Il referente del progetto Alessio Pittari, ha moderato l’incontro seguito alla presentazione degli spazi dedicati nel CPQ, narrando attraverso le testimonianze dei presenti i punti salienti del lungo percorso che hanno garantito l’apertura degli spazi multifunzionali di DesTEENazione: “Ogni storia conta. È una frase che ricorre spesso nei manuali di DesTEENazione che ci hanno accompagnato in questi mesi. Ed è oggi la nostra destinazione: dare dignità e concretezza ai desideri dei nostri ragazzi” ha ricordato.

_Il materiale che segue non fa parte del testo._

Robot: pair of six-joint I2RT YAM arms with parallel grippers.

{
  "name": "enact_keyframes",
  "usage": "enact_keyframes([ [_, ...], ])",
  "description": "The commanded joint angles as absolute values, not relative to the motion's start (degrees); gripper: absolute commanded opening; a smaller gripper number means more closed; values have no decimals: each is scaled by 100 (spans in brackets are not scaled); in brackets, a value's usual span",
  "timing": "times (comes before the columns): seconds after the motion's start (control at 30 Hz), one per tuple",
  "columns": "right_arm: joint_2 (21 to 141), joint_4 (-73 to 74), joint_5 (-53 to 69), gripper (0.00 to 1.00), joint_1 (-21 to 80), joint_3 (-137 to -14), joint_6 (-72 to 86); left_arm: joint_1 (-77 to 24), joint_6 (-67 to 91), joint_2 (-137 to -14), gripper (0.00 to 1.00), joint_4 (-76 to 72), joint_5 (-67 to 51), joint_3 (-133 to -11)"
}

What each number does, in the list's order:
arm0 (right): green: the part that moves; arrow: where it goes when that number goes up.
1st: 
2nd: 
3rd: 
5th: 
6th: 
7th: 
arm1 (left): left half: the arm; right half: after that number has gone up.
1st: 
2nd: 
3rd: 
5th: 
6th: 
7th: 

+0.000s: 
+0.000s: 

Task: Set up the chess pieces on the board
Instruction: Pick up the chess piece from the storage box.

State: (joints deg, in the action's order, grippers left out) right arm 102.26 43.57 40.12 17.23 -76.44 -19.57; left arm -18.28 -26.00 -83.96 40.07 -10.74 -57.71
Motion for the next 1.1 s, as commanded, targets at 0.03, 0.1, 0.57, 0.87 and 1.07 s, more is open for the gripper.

L’incontro è stato arricchito da un intervento del segretario generale del Comune di Foggia Alfredo Mignozzi e concluso dalla sindaca Maria Aida Episcopo, che ha ringraziato i presenti e ribadito l’attenzione dell’amministrazione per il quartiere e per i giovani, osservando che “rappresentano la chiave di volta e di ascolto attraverso il quale proiettare la città in un futuro più giusto, colorato, partecipato e vissuto”.

L’iniziativa è finanziata a valere sul PN Inclusione e lotta alla povertà 2021-2027.